WORK REQUIRED: Tally the lines below that contain "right" and reply with only the tally.

SUPPLIED MATERIAL:
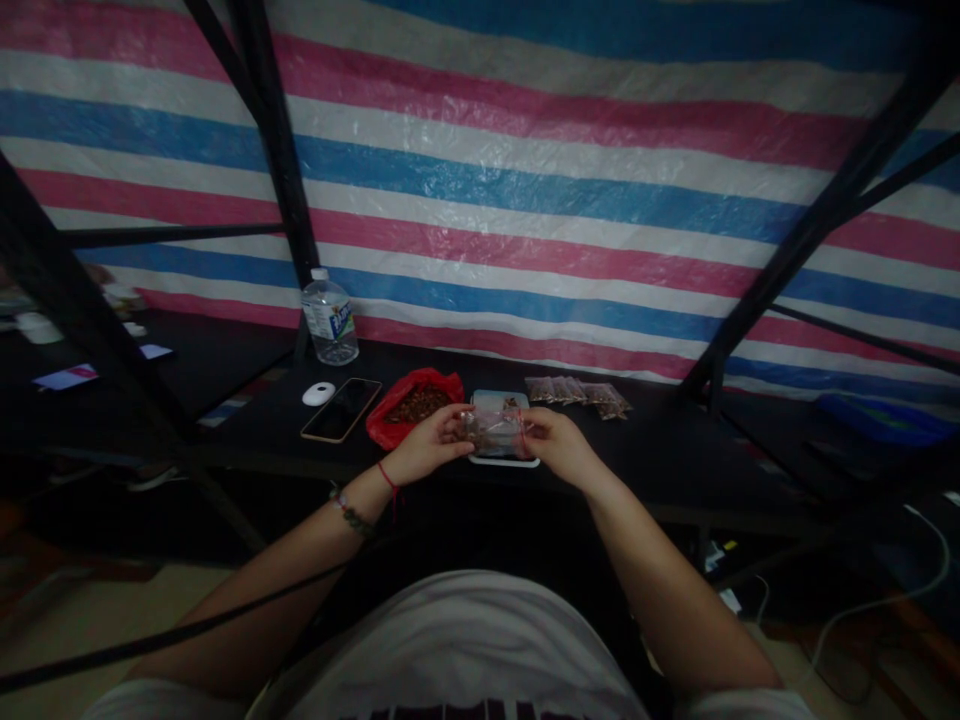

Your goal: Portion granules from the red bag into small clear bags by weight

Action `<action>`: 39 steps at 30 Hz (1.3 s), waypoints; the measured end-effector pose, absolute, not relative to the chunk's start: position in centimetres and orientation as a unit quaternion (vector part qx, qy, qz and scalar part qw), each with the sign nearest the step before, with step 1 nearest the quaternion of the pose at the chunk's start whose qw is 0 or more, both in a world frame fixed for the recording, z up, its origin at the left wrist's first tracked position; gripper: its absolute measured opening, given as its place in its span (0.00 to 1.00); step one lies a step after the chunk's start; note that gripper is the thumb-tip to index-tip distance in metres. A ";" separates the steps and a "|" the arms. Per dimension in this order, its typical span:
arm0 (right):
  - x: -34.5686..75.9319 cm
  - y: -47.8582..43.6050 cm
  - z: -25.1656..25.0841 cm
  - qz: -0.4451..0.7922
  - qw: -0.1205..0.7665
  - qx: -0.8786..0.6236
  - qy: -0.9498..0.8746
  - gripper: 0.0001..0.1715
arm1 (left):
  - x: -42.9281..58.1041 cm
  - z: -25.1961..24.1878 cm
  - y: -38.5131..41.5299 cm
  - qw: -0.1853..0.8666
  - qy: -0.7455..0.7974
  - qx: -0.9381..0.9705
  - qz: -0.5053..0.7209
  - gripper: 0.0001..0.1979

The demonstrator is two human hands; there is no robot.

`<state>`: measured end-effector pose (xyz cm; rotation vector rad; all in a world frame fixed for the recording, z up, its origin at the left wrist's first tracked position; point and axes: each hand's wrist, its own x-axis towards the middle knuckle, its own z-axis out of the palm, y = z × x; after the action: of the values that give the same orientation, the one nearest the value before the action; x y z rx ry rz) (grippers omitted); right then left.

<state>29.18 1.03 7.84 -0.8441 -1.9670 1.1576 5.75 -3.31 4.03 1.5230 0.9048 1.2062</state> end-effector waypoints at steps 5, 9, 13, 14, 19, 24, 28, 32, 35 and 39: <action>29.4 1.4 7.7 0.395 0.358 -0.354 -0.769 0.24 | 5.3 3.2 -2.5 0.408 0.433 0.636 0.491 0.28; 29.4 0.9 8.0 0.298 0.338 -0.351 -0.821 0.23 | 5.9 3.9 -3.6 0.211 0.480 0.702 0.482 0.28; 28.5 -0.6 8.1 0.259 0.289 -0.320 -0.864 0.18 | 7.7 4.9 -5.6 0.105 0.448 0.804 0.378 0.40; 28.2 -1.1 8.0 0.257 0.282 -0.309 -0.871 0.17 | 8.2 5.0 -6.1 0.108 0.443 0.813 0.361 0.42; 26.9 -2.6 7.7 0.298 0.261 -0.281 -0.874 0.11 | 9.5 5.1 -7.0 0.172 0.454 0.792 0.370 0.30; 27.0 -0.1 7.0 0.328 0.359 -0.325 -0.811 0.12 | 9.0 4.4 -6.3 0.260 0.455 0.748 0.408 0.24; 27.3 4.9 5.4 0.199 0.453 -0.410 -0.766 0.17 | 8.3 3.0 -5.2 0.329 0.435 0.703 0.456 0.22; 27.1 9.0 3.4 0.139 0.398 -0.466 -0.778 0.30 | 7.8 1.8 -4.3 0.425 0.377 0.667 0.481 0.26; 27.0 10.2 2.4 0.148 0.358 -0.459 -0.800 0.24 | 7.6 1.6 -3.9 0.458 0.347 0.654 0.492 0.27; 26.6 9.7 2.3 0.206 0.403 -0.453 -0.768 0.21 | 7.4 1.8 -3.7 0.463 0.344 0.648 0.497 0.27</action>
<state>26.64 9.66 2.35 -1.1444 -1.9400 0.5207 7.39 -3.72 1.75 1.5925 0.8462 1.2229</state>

RESPONSE BELOW: 2